[What the task asks]
Set down the listing again, word for word.

[Source material]
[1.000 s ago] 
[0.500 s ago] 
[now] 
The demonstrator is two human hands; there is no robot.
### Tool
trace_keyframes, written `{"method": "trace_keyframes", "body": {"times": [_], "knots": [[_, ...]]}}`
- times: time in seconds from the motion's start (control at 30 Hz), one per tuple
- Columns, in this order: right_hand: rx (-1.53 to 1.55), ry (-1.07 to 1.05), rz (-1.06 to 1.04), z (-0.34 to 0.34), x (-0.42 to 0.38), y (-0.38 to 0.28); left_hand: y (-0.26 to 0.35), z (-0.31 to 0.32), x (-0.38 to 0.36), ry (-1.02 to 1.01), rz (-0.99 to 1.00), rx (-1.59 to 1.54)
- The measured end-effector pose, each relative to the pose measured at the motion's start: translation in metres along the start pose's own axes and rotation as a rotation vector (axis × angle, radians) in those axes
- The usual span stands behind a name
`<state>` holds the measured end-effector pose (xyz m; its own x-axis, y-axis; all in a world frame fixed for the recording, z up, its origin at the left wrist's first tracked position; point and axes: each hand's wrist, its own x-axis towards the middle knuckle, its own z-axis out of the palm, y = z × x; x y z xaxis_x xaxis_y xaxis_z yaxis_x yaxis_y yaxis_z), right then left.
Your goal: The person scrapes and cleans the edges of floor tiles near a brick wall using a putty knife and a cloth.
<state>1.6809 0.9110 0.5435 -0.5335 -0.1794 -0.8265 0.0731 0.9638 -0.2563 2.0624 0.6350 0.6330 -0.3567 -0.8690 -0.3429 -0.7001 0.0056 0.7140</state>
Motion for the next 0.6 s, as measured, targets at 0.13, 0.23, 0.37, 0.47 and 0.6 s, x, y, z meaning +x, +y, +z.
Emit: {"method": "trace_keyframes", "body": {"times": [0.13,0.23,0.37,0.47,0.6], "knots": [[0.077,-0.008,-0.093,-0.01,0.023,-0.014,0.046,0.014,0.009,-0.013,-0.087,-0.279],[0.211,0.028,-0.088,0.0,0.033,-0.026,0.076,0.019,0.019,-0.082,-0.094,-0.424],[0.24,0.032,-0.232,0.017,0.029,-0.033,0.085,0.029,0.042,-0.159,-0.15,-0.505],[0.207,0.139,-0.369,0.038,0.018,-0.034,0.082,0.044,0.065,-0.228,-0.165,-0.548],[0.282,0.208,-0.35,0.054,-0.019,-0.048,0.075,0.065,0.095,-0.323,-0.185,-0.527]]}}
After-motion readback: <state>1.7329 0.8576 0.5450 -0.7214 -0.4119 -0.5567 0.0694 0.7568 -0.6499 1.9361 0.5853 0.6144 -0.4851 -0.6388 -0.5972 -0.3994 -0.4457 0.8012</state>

[Exercise response]
[1.000 s ago] 
[0.500 s ago] 
[now] 
The demonstrator is two human hands; there is no robot.
### Tool
trace_keyframes, written `{"method": "trace_keyframes", "body": {"times": [_], "knots": [[_, ...]]}}`
- times: time in seconds from the motion's start (control at 30 Hz), one per tuple
- Columns, in this order: right_hand: rx (-1.53 to 1.55), ry (-1.07 to 1.05), rz (-1.06 to 1.04), z (-0.34 to 0.34), x (-0.42 to 0.38), y (-0.38 to 0.28); left_hand: y (-0.26 to 0.35), z (-0.31 to 0.32), x (-0.38 to 0.36), ry (-1.02 to 1.01), rz (-0.99 to 1.00), rx (-1.59 to 1.54)
- The measured end-effector pose, each relative to the pose measured at the motion's start: translation in metres along the start pose's own axes and rotation as a rotation vector (axis × angle, radians) in those axes
- The usual span stands behind a name
`<state>` holds the measured end-effector pose (xyz m; its own x-axis, y-axis; all in a world frame fixed for the recording, z up, its origin at the left wrist's first tracked position; point and axes: each hand's wrist, its own x-axis towards the middle knuckle, its own z-axis out of the palm, y = z × x; x y z xaxis_x xaxis_y xaxis_z yaxis_x yaxis_y yaxis_z), right then left.
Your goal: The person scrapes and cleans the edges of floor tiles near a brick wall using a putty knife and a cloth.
<state>1.6809 0.9110 0.5435 -0.5335 -0.1794 -0.8265 0.0731 0.9638 -0.2563 2.0624 0.6350 0.6330 -0.3567 -0.8690 -0.3429 -0.7001 0.0056 0.7140</state>
Motion for the next 0.6 s, as measured, targets at 0.13, 0.23, 0.37, 0.47 and 0.6 s, x, y, z meaning +x, +y, +z.
Emit: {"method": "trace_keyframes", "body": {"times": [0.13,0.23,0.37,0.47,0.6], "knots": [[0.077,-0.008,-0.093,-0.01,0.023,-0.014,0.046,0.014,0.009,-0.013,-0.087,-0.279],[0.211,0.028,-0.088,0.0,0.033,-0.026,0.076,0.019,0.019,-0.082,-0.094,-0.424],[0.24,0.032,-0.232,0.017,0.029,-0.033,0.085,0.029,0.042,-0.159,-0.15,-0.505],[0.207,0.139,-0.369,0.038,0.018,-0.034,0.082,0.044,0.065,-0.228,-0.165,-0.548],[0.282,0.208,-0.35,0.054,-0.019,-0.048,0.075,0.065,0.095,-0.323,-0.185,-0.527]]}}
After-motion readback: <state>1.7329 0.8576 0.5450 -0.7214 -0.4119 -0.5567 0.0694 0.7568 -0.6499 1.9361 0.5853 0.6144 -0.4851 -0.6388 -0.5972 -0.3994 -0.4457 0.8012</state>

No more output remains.